Así se vivió la masacre de El Salado hace 20 años

Esta semana se conmemoran 20 años de uno de los peores episodios registrados en el marco del conflicto armado colombiano, la masacre de El Salado. La historia de terror comenzó el 16 de febrero de 2000, cuando un comando de al menos 450 hombres de las Autodefensas Unidas de Colombia ingresaron al corregimiento de Villa del Rosario, conocido como El Salado, y durante una semana sometieron a la población indefensa a todo tipo de crímenes y humillaciones.

De acuerdo al exjefe paramilitar Rodrigo Tovar Pupo, alias ‘Jorge 40’, este asesinato masivo fue ordenado por el comandante de las AUC, Carlos Castaño, con el fin de usar el miedo para someter a los pobladores de los montes de María.

Para lograr su objetivo, los paramilitares asesinaron a más de 60 personas apelando a todo tipo de métodos de matanza, como fusilamientos, apuñalamientos, desmembramientos y ahorcamientos. Además las mujeres más jóvenes del pueblo fueron violadas y el comercio local fue víctima de saqueos. Para amenizar sus crímenes, los paramilitares encendieron los equipos de sonido del pueblo y pusieron música a todo volumen mientras torturaban y mataban a sus víctimas.

Cuando los violentos se retiraron del pueblo, cerca de 280 personas huyeron de El Salado y muchas de ellas no regresaron nunca.

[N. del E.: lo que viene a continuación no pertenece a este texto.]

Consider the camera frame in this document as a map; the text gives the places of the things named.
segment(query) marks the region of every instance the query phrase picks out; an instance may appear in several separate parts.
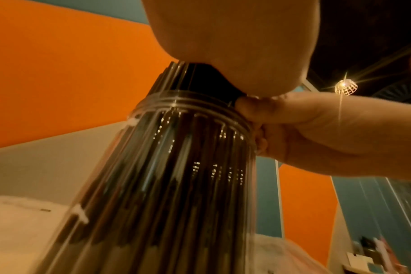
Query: clear plastic container
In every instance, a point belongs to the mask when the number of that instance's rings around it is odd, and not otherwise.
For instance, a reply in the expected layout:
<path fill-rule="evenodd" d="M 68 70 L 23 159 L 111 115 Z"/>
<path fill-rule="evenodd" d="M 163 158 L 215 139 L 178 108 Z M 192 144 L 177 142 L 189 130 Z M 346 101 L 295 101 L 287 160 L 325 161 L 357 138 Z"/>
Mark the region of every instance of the clear plastic container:
<path fill-rule="evenodd" d="M 191 67 L 160 75 L 32 273 L 252 273 L 255 143 L 231 102 L 177 89 Z"/>

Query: ceiling
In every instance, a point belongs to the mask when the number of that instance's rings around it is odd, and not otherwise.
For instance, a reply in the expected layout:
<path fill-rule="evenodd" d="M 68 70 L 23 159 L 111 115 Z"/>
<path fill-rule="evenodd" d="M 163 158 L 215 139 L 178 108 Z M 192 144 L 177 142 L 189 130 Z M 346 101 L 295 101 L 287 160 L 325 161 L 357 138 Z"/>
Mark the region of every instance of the ceiling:
<path fill-rule="evenodd" d="M 325 0 L 321 20 L 308 72 L 319 91 L 346 73 L 361 96 L 411 79 L 411 0 Z"/>

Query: plastic lid
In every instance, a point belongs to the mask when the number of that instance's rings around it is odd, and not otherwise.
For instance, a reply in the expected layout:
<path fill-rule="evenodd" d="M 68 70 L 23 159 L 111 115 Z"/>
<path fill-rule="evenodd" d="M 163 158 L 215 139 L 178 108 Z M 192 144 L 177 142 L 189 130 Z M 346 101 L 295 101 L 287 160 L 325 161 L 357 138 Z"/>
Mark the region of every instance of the plastic lid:
<path fill-rule="evenodd" d="M 217 69 L 211 65 L 171 62 L 168 68 L 159 75 L 148 95 L 165 90 L 185 90 L 202 93 L 223 101 L 229 106 L 243 92 L 233 86 Z"/>

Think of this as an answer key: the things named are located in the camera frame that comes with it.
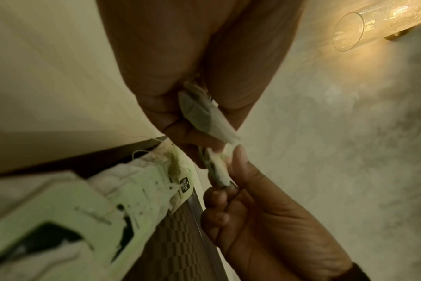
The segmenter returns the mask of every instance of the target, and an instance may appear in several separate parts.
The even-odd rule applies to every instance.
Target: glass cylinder lamp
[[[334,47],[348,51],[421,24],[421,0],[382,0],[344,16],[334,31]]]

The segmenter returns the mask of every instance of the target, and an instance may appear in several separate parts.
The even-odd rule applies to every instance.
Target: light fixture
[[[344,16],[334,31],[334,47],[348,51],[375,39],[393,39],[418,24],[421,0],[382,0]]]

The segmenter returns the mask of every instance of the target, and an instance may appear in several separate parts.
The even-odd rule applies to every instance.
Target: small label
[[[181,191],[184,193],[188,191],[191,188],[191,185],[189,184],[189,179],[186,177],[180,181],[181,183]]]

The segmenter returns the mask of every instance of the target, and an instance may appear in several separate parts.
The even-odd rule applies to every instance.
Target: checkered pattern
[[[124,281],[216,281],[189,205],[165,217]]]

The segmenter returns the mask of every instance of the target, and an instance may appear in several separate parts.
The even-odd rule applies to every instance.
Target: dark sleeve
[[[354,264],[345,274],[332,281],[371,281],[371,279],[357,264]]]

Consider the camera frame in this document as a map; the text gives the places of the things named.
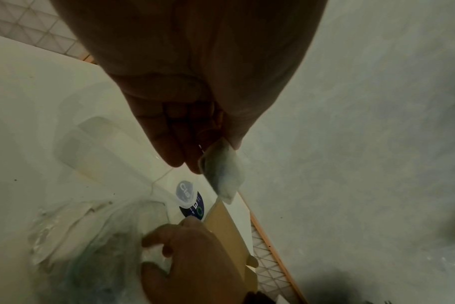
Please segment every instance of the dark sleeve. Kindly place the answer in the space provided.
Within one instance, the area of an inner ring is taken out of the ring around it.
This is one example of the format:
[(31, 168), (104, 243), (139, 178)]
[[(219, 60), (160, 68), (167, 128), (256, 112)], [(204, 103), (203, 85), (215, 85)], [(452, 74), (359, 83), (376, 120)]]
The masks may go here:
[(257, 293), (250, 291), (246, 294), (242, 304), (275, 304), (275, 302), (260, 291)]

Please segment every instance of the brown cardboard flap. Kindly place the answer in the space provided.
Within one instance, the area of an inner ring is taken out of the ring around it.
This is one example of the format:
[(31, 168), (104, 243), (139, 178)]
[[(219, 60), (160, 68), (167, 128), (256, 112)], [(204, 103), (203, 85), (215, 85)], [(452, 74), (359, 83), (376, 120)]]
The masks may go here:
[(243, 277), (248, 290), (256, 291), (258, 288), (258, 277), (246, 265), (257, 267), (259, 265), (258, 261), (249, 253), (243, 237), (223, 202), (218, 201), (212, 206), (204, 220), (204, 225), (217, 236)]

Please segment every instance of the plastic bag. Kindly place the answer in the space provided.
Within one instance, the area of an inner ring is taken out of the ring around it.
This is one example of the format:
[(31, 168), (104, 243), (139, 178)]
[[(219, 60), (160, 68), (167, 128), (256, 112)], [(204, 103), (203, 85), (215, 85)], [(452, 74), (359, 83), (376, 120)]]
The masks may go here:
[(142, 261), (168, 270), (161, 249), (141, 238), (168, 223), (154, 201), (69, 203), (36, 219), (29, 234), (33, 284), (41, 304), (144, 304)]

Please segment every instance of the table surface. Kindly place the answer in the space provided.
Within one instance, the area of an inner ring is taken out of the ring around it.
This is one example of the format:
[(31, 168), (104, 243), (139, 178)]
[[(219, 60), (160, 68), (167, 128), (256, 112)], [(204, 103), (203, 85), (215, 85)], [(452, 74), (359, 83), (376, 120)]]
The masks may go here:
[[(112, 189), (53, 155), (62, 134), (92, 117), (112, 121), (136, 149), (155, 155), (121, 92), (101, 68), (0, 37), (0, 303), (36, 303), (25, 232), (40, 207), (118, 199)], [(122, 149), (116, 153), (123, 158)], [(169, 170), (162, 163), (158, 167)], [(185, 167), (179, 170), (190, 174)], [(216, 196), (203, 177), (197, 180), (208, 210)], [(239, 196), (227, 208), (252, 252), (248, 208)], [(183, 217), (177, 206), (168, 209), (171, 221)]]

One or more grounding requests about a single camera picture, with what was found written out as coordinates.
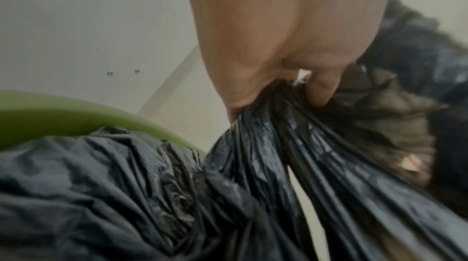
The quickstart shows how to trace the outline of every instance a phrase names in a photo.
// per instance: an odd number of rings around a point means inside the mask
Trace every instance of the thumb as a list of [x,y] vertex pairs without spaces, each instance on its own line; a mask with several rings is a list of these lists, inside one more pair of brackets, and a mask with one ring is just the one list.
[[325,106],[340,84],[343,69],[314,71],[306,83],[307,100],[312,106]]

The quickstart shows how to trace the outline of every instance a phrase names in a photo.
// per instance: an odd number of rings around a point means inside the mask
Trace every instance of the green trash bin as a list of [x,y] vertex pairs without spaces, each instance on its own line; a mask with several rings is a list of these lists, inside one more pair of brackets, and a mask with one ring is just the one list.
[[87,135],[103,126],[134,129],[197,149],[150,121],[107,106],[36,93],[0,91],[0,150],[45,136]]

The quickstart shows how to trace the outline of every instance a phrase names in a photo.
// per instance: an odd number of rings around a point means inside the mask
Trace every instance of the finger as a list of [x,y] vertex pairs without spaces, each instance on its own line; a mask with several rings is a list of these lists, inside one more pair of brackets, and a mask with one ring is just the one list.
[[306,83],[309,103],[316,107],[326,105],[338,88],[342,74],[343,69],[312,72]]

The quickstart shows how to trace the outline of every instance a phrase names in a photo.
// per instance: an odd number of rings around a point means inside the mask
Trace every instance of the hand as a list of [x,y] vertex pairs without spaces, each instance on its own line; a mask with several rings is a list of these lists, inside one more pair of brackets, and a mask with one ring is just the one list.
[[374,39],[387,0],[190,0],[201,53],[230,120],[278,79],[312,72],[325,105],[344,69]]

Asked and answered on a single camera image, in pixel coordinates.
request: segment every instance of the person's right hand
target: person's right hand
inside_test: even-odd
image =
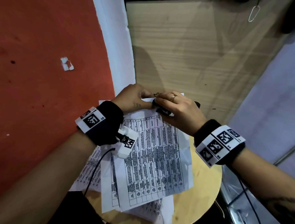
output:
[[[174,114],[174,116],[161,115],[163,121],[190,136],[193,136],[207,122],[206,117],[195,102],[179,92],[160,93],[156,95],[155,102]]]

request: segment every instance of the person's left hand
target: person's left hand
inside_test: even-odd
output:
[[[152,97],[154,97],[153,94],[147,91],[143,86],[139,84],[130,84],[111,101],[126,114],[142,109],[152,109],[152,102],[141,100]]]

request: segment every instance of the stack of paper
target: stack of paper
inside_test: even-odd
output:
[[[193,186],[189,137],[163,122],[155,110],[128,114],[123,125],[139,132],[135,147],[126,159],[107,154],[89,189],[101,191],[103,213],[116,209],[154,223],[170,224],[172,195]],[[71,190],[87,187],[100,150],[97,147],[93,152]]]

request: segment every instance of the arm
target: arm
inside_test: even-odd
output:
[[[141,98],[152,96],[134,84],[123,89],[112,102],[128,113],[150,109],[152,103]],[[75,132],[1,196],[0,223],[47,223],[95,147],[83,132]]]
[[[163,120],[188,135],[194,136],[207,122],[196,104],[178,92],[161,93],[156,97],[156,103],[174,113],[174,117],[162,116]],[[243,149],[226,165],[280,223],[295,223],[294,178],[248,149]]]

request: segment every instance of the hand
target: hand
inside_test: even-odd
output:
[[[179,92],[160,93],[156,95],[155,102],[174,114],[173,117],[161,115],[163,121],[190,136],[193,136],[207,122],[206,117],[195,102]]]
[[[126,114],[142,109],[152,109],[152,102],[141,100],[152,97],[154,97],[153,94],[147,91],[143,86],[139,84],[130,84],[111,101]]]

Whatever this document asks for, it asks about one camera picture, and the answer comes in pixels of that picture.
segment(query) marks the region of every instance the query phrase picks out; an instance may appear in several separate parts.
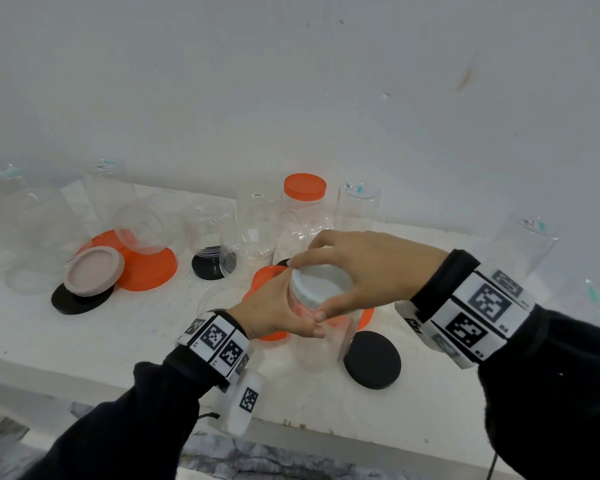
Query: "white table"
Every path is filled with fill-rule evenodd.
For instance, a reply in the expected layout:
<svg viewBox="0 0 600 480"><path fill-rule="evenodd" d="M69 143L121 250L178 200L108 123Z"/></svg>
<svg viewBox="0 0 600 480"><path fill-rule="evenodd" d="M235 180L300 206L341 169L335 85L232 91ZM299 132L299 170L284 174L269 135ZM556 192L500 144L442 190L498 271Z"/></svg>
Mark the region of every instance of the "white table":
<svg viewBox="0 0 600 480"><path fill-rule="evenodd" d="M137 190L141 196L157 191ZM87 202L80 182L64 193L71 202ZM387 223L378 223L376 230L448 251L467 249L477 240ZM19 296L0 280L1 410L57 436L74 421L67 413L71 401L96 405L117 398L133 385L136 362L160 363L172 350L196 317L200 296L217 284L195 277L190 262L186 250L165 285L140 293L117 290L103 306L76 316L58 313L47 294ZM286 346L264 349L250 363L269 380L247 439L385 470L406 465L411 477L485 478L493 450L483 426L485 402L476 371L461 371L424 346L391 305L376 310L368 330L398 348L402 372L395 384L368 390L341 365L310 374L296 366ZM202 398L203 409L216 394ZM203 421L199 427L205 428ZM512 474L498 461L493 478Z"/></svg>

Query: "beige lid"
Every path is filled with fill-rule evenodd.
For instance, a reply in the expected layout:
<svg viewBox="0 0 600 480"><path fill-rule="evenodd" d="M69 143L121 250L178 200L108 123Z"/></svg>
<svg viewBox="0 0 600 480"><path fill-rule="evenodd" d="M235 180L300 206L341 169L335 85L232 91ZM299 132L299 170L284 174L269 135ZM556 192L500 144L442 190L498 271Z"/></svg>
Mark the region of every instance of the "beige lid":
<svg viewBox="0 0 600 480"><path fill-rule="evenodd" d="M64 286L74 295L94 296L111 288L124 268L122 254L107 246L97 246L73 260L64 278Z"/></svg>

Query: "right hand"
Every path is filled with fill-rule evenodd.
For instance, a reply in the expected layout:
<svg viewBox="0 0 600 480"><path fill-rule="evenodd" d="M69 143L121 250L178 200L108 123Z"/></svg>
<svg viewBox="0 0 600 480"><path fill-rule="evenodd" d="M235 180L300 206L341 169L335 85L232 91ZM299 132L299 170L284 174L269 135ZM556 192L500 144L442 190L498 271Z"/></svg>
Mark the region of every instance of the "right hand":
<svg viewBox="0 0 600 480"><path fill-rule="evenodd" d="M379 232L323 230L289 267L332 264L344 269L353 288L317 309L316 322L411 299L438 270L446 251Z"/></svg>

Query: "black sweatshirt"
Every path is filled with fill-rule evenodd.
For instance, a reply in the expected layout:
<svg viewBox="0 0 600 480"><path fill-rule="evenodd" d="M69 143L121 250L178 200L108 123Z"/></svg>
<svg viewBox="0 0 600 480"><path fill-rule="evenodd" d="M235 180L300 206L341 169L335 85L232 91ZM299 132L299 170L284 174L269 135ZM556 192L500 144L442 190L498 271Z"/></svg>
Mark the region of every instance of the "black sweatshirt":
<svg viewBox="0 0 600 480"><path fill-rule="evenodd" d="M421 319L477 265L464 251L451 253L412 299ZM174 478L198 400L214 386L209 369L184 346L162 365L136 364L135 386L78 420L23 478ZM478 375L491 444L520 475L600 478L600 328L536 306Z"/></svg>

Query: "white tabletop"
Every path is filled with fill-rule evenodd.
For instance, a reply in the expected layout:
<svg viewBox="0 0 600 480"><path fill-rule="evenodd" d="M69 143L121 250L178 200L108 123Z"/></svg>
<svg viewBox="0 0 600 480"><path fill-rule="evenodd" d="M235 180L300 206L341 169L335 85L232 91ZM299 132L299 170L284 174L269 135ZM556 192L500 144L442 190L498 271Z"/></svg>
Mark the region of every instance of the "white tabletop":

En su momento, Carlos Castaño, comandante de las AUC, justificó la masacre alegando que era necesaria para detener el avance guerrillero de la zona.

“Era fácil identificar quiénes eran guerrilleros y quiénes no. Lamento que situaciones como esta se presenten, pero ante todo creo que se está evitando un mal mayor con una incursión como esta. Fuerte, sí. Difícil de entender para el país. No tiene aceptación de ninguna manera, pero las cosas que se impiden a largo plazo con acciones como esta son muchísimas”, dijo el extinto jefe paramilitar.

Dos décadas después, El Salado no se recupera del todo de aquella terrible semana, aunque muchos de sus habitantes trataron de seguir adelante con sus vidas y convertirse en un ejemplo de resiliencia.